The Cocktail Party Problem defined
The cocktail party is a metaphor for the complex auditory experience that is everyday life. In busy offices, crowded restaurants and family gatherings, a listener is challenged to focus in on signals of interest – such as speech from a particular talker – amid a cacophony of competing conversations and background noise.
In such situations, one’s auditory system is tasked with “auditory scene analysis” (Bergman, 1990). Solving the “cocktail party problem” is to be given the means to single out one voice among many others. It depends on perceptually segregating the different sound sources, selecting one to focus on, and then recognizing and comprehending the message coming from that stream. When we listen to someone in a noisy environment, background noise can mask the signal and create gaps in our perception of the speech. Understanding speech becomes even more complicated when the background noise consists of other meaningful conversations. In such cases, other messages compete and interfere with our understanding of the targeted speaker.
To hear, we use our ears, eyes and brains in a variety of bottom-up and top-down processes. People with normal hearing can understand a conversational in everyday settings quite easily. However, even a minor hearing impairment can disrupt auditory scene analysis.

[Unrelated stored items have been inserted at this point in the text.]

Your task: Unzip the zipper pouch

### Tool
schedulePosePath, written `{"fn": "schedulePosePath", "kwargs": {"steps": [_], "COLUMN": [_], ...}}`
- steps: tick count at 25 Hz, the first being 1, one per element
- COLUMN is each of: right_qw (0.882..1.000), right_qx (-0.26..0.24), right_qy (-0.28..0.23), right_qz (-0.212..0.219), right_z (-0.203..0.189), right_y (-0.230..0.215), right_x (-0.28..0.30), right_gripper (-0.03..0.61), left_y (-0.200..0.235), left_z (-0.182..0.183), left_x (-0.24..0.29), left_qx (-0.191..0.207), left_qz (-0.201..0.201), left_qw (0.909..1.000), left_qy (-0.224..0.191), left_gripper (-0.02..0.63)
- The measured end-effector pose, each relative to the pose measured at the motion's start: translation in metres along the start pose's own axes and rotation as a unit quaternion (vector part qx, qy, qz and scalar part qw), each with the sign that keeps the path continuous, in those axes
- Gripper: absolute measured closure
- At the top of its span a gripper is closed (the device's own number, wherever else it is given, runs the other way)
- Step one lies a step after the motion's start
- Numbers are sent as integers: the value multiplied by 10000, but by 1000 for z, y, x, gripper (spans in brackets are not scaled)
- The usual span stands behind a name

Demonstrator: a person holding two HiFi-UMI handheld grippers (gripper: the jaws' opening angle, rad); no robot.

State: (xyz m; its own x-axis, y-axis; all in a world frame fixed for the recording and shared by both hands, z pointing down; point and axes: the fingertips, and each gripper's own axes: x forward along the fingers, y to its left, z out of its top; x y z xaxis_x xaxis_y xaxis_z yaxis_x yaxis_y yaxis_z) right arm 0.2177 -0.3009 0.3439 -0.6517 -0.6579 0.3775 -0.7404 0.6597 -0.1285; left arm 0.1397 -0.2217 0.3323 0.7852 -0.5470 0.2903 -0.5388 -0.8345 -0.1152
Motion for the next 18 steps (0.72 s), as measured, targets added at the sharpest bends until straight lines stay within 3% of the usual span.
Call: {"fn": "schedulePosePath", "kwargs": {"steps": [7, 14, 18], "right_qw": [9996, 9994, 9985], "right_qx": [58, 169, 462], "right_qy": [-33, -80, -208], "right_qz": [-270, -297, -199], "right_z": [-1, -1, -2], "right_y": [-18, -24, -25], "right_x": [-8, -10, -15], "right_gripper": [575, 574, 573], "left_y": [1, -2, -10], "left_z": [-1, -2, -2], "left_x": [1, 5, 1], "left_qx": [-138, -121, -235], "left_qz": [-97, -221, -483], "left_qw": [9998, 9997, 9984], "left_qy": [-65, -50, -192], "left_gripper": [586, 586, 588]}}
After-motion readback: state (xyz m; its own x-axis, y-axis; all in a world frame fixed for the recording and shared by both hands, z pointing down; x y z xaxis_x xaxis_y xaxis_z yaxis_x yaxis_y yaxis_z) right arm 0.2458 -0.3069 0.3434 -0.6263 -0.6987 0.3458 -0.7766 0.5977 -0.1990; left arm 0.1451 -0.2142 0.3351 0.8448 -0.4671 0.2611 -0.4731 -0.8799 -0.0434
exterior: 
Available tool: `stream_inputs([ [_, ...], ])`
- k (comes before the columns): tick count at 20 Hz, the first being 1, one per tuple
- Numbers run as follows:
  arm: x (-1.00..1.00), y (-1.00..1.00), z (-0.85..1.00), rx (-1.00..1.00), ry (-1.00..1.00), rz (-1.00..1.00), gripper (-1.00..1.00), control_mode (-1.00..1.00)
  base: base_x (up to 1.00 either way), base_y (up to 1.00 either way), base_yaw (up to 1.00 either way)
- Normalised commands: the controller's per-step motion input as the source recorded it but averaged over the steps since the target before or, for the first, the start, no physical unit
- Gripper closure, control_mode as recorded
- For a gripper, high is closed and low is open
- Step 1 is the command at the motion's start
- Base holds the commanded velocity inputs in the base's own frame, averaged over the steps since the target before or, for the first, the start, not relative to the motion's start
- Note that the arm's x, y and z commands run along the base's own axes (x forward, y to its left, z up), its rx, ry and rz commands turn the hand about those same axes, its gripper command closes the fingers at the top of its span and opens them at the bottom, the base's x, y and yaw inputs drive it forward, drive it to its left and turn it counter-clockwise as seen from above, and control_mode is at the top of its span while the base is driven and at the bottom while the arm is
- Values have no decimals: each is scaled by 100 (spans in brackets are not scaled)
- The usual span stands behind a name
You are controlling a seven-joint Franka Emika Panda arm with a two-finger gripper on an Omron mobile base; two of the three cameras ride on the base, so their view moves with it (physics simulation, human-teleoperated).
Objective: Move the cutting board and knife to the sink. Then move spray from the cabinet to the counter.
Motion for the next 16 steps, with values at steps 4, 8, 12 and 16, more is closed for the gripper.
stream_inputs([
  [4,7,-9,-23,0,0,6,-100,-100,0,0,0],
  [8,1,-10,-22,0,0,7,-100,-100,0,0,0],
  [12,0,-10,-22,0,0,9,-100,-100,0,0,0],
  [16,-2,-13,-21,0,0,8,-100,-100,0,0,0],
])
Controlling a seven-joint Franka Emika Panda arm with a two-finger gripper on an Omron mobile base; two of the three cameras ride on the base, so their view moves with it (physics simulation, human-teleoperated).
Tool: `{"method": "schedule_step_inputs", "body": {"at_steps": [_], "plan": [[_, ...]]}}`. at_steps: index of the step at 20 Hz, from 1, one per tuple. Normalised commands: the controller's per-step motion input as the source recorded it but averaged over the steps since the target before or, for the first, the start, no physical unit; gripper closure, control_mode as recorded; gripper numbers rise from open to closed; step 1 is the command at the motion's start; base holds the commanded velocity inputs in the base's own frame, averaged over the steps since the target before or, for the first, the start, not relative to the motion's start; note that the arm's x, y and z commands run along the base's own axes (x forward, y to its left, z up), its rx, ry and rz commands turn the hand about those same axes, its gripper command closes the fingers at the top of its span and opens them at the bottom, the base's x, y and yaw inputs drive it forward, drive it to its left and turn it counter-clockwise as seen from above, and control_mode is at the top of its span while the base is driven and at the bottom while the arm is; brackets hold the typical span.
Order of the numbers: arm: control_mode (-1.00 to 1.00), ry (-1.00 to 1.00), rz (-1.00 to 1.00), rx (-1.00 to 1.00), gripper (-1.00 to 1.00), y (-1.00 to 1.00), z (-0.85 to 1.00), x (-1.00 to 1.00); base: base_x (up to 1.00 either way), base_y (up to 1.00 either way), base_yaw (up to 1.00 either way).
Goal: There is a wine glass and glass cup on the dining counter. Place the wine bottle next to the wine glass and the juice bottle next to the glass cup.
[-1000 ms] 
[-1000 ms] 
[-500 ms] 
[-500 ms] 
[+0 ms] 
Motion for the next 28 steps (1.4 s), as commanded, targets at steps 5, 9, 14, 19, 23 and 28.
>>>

Populations that suffer most from understanding speech in noisy situations are people over 60 and those with hearing loss, whether or not they receive treatment (hearing aids/CIs).
As we age, our auditory abilities decline, especially in the high frequency ranges, due to changes in temporal and spectral coding and in cognitive processing (reduced inhibition, memory and agility). The combination of these factors makes it harder to converse comfortably under noisy conditions, leading to less frequent social interaction.
People with hearing loss have problems understanding speech in noisy environments for two main reasons. First, as fewer sounds reach the ear, the harder it becomes to build a perceptual image of speech in order to separate it from other sounds.
Second, sensory-neural hearing loss also affects the recognition of changes in timing and frequency, elements that are helpful to understanding speech in noise.
In fact, the primary reason for the diagnosis of hearing loss is the inability to follow speech in noisy environments. People with mild or moderate hearing loss report that their inability to differentiate between multiple talkers – or to understand speech in a noisy background – is one of their greatest disabilities (Gatehouse and Noble, 2004).
More recently, the concept of “hidden hearing loss” is gaining ground (Kojawa and Lieberman, 2009). Hidden hearing loss refers to noise-induced damage to the nerve cells that connect the inner ear to the brain, without apparent damage to the hearing organ itself. Hidden hearing loss does not affect our ability to hear even the weakest sounds in quiet environments. It does affect our ability to hear and differentiate sounds under noisy conditions.